George Sand : la passion de la vie
La passion de la vie
Femme de lettres prolifique, particulièrement brillante, appréciée et reconnue par les plus grands auteurs du XIXe siècle qui la considéraient comme leur égale, à l'instar de Dumas, de Flaubert et de Hugo, George Sand est depuis longtemps entrée au panthéon de la littérature française, même si son souvenir s'est progressivement simplifié, la réduisant à la « bonne dame de Nohant », recluse dans son manoir du Berry et écrivant des romans campagnards comme La Mare au diable ou La Petite Fadette. Les témoignages de ses contemporains renvoient pourtant une tout autre image : celle d'une artiste absolue cherchant à s'affranchir de la tutelle des hommes et à mener sa vie librement, collectionnant les amants, inspirant les peintres et les musiciens, administrant ses domaines et ses affaires financières, proche des premiers socialistes et engagée en politique.

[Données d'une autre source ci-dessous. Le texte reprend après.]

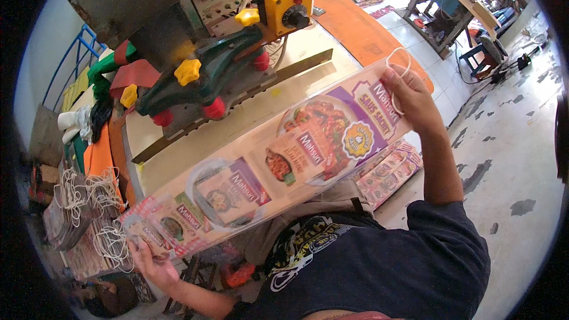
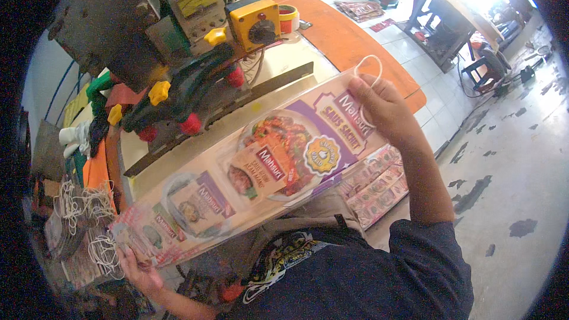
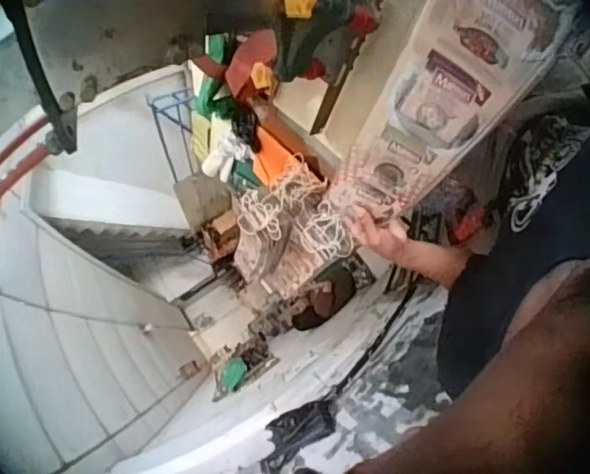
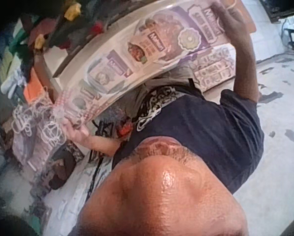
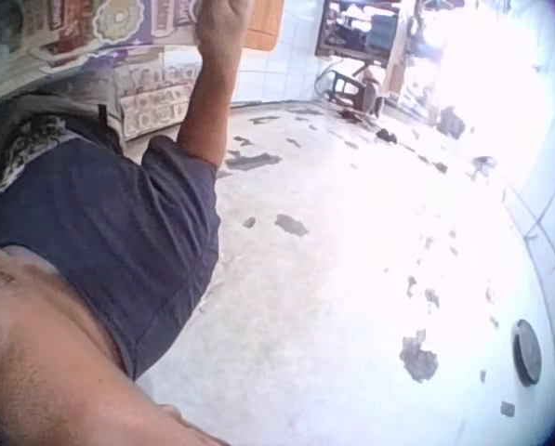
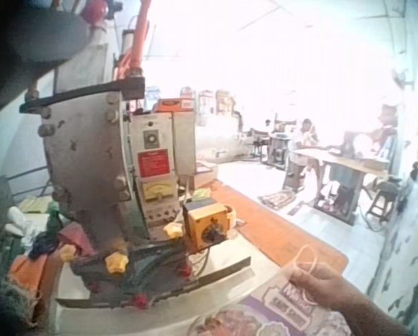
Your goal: The person attaches strings to sheets of plastic sauce packets and then stacks the sheets on a table.
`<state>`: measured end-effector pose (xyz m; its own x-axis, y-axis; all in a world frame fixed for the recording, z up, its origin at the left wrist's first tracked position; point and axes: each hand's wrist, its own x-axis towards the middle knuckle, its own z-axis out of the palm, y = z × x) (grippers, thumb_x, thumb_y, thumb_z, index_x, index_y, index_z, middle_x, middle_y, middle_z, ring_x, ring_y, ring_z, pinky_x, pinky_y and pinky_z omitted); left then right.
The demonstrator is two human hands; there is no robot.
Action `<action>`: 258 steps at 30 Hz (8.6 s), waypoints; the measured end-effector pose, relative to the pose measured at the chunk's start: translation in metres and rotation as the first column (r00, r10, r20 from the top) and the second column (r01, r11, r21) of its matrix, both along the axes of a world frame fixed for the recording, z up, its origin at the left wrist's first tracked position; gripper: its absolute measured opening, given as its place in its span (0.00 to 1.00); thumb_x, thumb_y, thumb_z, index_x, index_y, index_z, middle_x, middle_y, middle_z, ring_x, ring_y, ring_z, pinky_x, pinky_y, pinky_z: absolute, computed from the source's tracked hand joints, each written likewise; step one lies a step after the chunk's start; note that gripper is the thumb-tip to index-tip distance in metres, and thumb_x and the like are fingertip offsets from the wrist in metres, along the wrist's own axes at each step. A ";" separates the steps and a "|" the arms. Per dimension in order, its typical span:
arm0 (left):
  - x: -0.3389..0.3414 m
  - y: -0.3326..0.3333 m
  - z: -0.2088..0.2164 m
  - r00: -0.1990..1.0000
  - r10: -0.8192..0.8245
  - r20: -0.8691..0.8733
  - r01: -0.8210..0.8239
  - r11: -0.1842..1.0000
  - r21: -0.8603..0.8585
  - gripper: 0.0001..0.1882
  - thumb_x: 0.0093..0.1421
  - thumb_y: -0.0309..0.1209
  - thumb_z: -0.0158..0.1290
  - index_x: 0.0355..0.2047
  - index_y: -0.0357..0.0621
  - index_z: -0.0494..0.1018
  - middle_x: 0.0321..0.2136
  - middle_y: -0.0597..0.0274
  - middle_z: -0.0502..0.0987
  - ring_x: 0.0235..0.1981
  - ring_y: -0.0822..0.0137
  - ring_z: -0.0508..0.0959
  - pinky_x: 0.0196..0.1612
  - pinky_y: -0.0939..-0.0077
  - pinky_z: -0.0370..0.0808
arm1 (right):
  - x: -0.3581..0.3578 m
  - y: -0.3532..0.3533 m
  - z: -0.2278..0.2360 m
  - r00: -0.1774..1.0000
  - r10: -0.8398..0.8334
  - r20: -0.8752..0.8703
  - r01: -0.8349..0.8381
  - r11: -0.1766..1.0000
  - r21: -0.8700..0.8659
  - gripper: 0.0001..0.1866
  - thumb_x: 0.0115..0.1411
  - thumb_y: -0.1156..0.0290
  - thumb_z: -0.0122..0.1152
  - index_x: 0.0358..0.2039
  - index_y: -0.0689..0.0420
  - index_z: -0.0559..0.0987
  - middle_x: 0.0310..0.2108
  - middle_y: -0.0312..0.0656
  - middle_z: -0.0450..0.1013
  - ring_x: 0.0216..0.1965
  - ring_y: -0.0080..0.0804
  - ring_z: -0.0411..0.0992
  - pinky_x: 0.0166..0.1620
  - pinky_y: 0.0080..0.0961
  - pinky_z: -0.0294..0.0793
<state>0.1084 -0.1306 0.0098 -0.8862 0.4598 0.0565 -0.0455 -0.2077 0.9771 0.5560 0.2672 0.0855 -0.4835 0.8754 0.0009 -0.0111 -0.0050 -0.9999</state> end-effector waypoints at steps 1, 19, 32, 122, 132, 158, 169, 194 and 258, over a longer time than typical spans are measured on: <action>0.002 -0.003 0.006 0.999 0.028 -0.035 -0.031 0.996 -0.087 0.28 0.69 0.33 0.54 0.65 0.33 0.62 0.49 0.57 0.77 0.49 0.68 0.76 0.53 0.67 0.74 | -0.002 -0.003 0.002 0.999 0.013 -0.031 -0.013 1.000 -0.009 0.19 0.73 0.57 0.53 0.47 0.63 0.78 0.36 0.36 0.80 0.35 0.16 0.78 0.39 0.16 0.77; 0.055 0.058 0.105 0.688 -0.442 -0.575 0.105 0.845 -0.524 0.13 0.69 0.29 0.50 0.48 0.32 0.76 0.38 0.57 0.80 0.41 0.67 0.78 0.46 0.73 0.75 | -0.041 -0.048 0.007 0.956 0.293 0.007 -0.293 0.955 -0.039 0.23 0.75 0.55 0.48 0.41 0.64 0.81 0.29 0.32 0.78 0.29 0.14 0.74 0.33 0.17 0.74; 0.152 0.187 0.106 0.332 -0.850 -0.410 0.654 0.520 -0.549 0.19 0.54 0.34 0.71 0.41 0.42 0.76 0.32 0.64 0.78 0.34 0.72 0.76 0.38 0.76 0.72 | -0.074 -0.082 0.008 0.794 0.544 0.270 -0.603 0.655 0.455 0.18 0.74 0.58 0.47 0.40 0.61 0.76 0.32 0.51 0.73 0.34 0.52 0.74 0.38 0.43 0.71; 0.137 0.149 0.100 -0.195 -0.944 0.267 0.980 -0.173 0.103 0.10 0.66 0.28 0.59 0.33 0.40 0.68 0.32 0.63 0.69 0.36 0.70 0.71 0.42 0.76 0.67 | -0.064 -0.086 -0.017 0.432 0.853 0.293 -0.860 0.292 0.418 0.15 0.67 0.65 0.58 0.48 0.62 0.80 0.41 0.51 0.79 0.42 0.48 0.79 0.44 0.38 0.78; 0.121 0.148 0.108 -0.169 -0.971 0.167 0.973 -0.192 -0.132 0.11 0.64 0.30 0.61 0.32 0.40 0.70 0.26 0.66 0.72 0.26 0.72 0.72 0.30 0.74 0.66 | -0.061 -0.082 -0.014 0.452 0.853 0.260 -0.842 0.312 0.440 0.14 0.66 0.69 0.59 0.47 0.64 0.80 0.40 0.51 0.79 0.41 0.49 0.80 0.43 0.39 0.78; -0.125 -0.020 0.147 0.977 -0.070 -0.203 0.125 0.955 0.270 0.16 0.72 0.30 0.50 0.54 0.33 0.65 0.21 0.72 0.53 0.24 0.80 0.54 0.25 0.86 0.53 | 0.212 0.078 -0.087 0.927 -0.153 -0.342 0.266 0.912 0.312 0.13 0.74 0.63 0.52 0.48 0.58 0.77 0.39 0.37 0.76 0.39 0.22 0.76 0.41 0.23 0.78; -0.076 -0.077 0.143 0.815 -0.520 -0.256 0.341 0.787 -0.514 0.25 0.61 0.45 0.66 0.35 0.37 0.66 0.18 0.70 0.65 0.11 0.81 0.63 0.13 0.86 0.55 | 0.196 0.073 -0.098 0.892 -0.247 -0.378 0.205 0.967 -0.150 0.19 0.74 0.62 0.52 0.57 0.62 0.75 0.54 0.40 0.76 0.53 0.28 0.76 0.57 0.29 0.76; 0.002 -0.009 0.031 0.929 -0.197 -0.314 -0.064 0.749 -0.659 0.25 0.76 0.42 0.42 0.58 0.32 0.73 0.46 0.56 0.82 0.44 0.71 0.80 0.48 0.75 0.76 | 0.030 0.025 -0.077 0.994 -0.098 -0.045 0.087 0.974 -0.209 0.18 0.73 0.64 0.53 0.56 0.62 0.76 0.49 0.41 0.78 0.46 0.25 0.78 0.48 0.24 0.79; -0.084 0.042 -0.008 0.927 -0.218 -0.305 0.171 0.970 -0.174 0.40 0.58 0.25 0.67 0.67 0.37 0.58 0.59 0.57 0.70 0.60 0.62 0.70 0.63 0.68 0.66 | -0.001 0.041 -0.096 0.996 0.027 0.080 -0.038 0.989 0.143 0.29 0.63 0.65 0.70 0.61 0.61 0.70 0.48 0.39 0.78 0.51 0.26 0.75 0.55 0.28 0.73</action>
<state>0.0246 -0.0882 0.0020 -0.7243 0.6452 0.2429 0.2481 -0.0849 0.9650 0.5547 0.3087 -0.0101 -0.5154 0.8526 0.0868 0.0648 0.1398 -0.9881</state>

Les riches fonds d'archives, de manuscrits et de gravures de la BnF permettent d'esquisser un portrait renouvelé de cette autrice étonnamment moderne, figure majeure du siècle des révolutions.
« Vivre ! que c'est doux ! que c'est bon ! malgré les chagrins, les maris, l'ennui, les dettes, les parents, les cancans, malgré les poignantes douleurs et les fastidieuses tracasseries. Vivre ! c'est enivrant ! »
George Sand, Correspondance..., vol. 1, lettre 406 à Charles Duvernet, 19 juillet 1831.